Column: Pandoc Word Count

This script add-in generates a custom column that shows the number of words in documents. It uses Pandoc and a bit of RegEx.

The regex used to count the words is similarly quick-and-dirty and its results will most likely differ from other counting methods - feel free to offer improvements!

In general, it should work with all file types Pandoc can read.

How to set up and use

:one: Install Pandoc from www.pandoc.org

:two: Save ColumnPandocWordCount.js.txt to   

%appdata%\GPSoftware\Directory Opus\Script AddIns

:three: Adjust the path to pandoc.exe in the script file

:four: Toggle the column with...

Set COLUMNSTOGGLE="scp:PandocWordCount/PWC(!,a,0)"

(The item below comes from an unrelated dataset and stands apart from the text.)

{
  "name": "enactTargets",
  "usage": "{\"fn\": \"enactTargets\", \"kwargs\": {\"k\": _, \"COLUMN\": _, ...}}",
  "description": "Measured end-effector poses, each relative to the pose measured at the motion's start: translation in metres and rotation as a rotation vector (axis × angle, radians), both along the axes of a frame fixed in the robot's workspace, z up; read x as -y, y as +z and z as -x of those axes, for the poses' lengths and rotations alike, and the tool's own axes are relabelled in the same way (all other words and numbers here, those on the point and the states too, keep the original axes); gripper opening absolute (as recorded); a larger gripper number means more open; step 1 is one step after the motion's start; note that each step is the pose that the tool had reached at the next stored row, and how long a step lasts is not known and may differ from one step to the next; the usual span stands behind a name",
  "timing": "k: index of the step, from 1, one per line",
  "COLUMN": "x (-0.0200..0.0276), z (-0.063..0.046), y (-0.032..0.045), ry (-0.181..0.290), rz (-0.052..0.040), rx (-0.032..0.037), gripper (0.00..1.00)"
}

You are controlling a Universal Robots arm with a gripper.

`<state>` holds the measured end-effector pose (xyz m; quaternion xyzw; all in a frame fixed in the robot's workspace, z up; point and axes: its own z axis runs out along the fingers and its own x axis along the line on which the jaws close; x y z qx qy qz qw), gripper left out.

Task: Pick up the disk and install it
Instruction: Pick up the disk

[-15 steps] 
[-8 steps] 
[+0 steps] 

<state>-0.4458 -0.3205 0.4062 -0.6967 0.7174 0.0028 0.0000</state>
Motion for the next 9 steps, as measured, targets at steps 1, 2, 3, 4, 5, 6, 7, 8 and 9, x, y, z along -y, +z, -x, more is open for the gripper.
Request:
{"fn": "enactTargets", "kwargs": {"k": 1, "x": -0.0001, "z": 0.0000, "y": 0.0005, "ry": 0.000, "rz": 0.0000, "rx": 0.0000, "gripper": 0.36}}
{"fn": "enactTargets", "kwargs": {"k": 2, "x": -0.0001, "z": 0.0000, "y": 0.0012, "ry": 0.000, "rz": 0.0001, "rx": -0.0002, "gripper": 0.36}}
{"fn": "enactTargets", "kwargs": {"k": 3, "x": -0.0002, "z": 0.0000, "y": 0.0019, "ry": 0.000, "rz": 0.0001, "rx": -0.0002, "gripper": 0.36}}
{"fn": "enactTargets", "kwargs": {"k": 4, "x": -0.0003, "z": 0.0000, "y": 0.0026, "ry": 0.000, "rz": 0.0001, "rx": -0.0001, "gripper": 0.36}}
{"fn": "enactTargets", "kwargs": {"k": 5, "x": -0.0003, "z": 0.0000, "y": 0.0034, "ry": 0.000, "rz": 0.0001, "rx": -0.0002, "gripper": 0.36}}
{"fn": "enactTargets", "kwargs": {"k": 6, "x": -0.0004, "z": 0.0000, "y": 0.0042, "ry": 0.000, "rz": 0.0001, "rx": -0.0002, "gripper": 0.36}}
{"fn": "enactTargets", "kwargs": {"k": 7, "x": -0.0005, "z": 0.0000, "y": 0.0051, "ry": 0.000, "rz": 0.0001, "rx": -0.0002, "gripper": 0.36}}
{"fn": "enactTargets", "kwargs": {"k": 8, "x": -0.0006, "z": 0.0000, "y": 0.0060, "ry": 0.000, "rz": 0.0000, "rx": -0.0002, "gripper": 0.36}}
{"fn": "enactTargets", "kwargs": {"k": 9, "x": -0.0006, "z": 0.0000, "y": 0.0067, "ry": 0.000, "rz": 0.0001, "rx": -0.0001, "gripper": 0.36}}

... or use it for renaming.

The column shows the number of words or an error code.

Error Codes
-1 Extension was excluded
-2 Conversion with Pandoc was not successful
-3 File is empty

Things you might enjoy reading

Inspired by Column: Word Count for Microsoft Word documents
How to use buttons and scripts from this forum

The script's inner workings

var cmd = DOpus.Create().Command();
var fsu = DOpus.FSUtil();
var fso = new ActiveXObject('Scripting.FileSystemObject');
var wsh = new ActiveXObject('WScript.Shell');
var exePandoc = fsu.Resolve('/programfiles\\Pandoc\\pandoc.exe'); // adjust to your system
var extensions = DOpus.Create().StringSetI('.doc', '.docx', '.txt', '.md', '.log'); // append if needed

function OnInit(initData) {
    initData.name = 'PandocWordCount';
    initData.desc = 'Count words with a bit of regex';
    initData.version = '2024-02-16';
    initData.url = 'https://resource.dopus.com/t/column-pandoc-word-count/37559';
    initData.default_enable = true;
    initData.min_version = '12.24';
}

function OnAddColumns(addColData) {
    var col = addColData.AddColumn();
    col.name = 'PWC';
    col.header = 'PWC';
    col.label = 'PWC';
    col.method = 'OnColumn';
    col.justify = 'right';
    col.autogroup = true;
    col.type = 'double';
}

function OnColumn(scriptColData) {
    var item = scriptColData.item;
    if (item.is_dir) return;
    if (!extensions.exists(item.ext)) {
        scriptColData.value = -1;
        return; // Not a wanted extension
    }

    var tmpFile = fsu.GetTempFilePath('.txt', 'pwc-');

    var cmdLine = '"' + exePandoc + '"' +
        ' --wrap=none' +
        ' --write=plain' +
        ' --output="' + tmpFile + '"' +
        ' "' + item + '"';
    // DOpus.Output(cmdLine);
    wsh.Run(cmdLine, 0, true);

    if (!fsu.Exists(tmpFile)) {
        scriptColData.value = -2;
        return; // Conversion with Pandoc was not successful
    }

    var tf = fso.OpenTextFile(tmpFile, 1);
    scriptColData.value = tf.AtEndOfStream ? -3 : tf.ReadAll().split(/\b\W+\b/).length; // return -3, if file is empty
    tf.Close();

    // cmd.RunCommand('Delete FILE="' + tmpFile + '" QUIET');
}


// https://www.verypdf.com/wordpress/201301/how-to-convert-pdf-to-text-by-command-line-34013.html

// https://www.xpdfreader.com/download.html


// Q: How can I convert PDFs to other formats using pandoc?
// A: You can’t. You can try opening the PDF in Word or Google Docs and saving in a format from which pandoc can convert directly.
4 Likes

Update 2024-02-16

  • Slight modernization
  • Added error codes
1 Like

So, is this tool basically capable of detecting if a PDF has embedded text?
This was a question elsewhere in one of the lastest postings...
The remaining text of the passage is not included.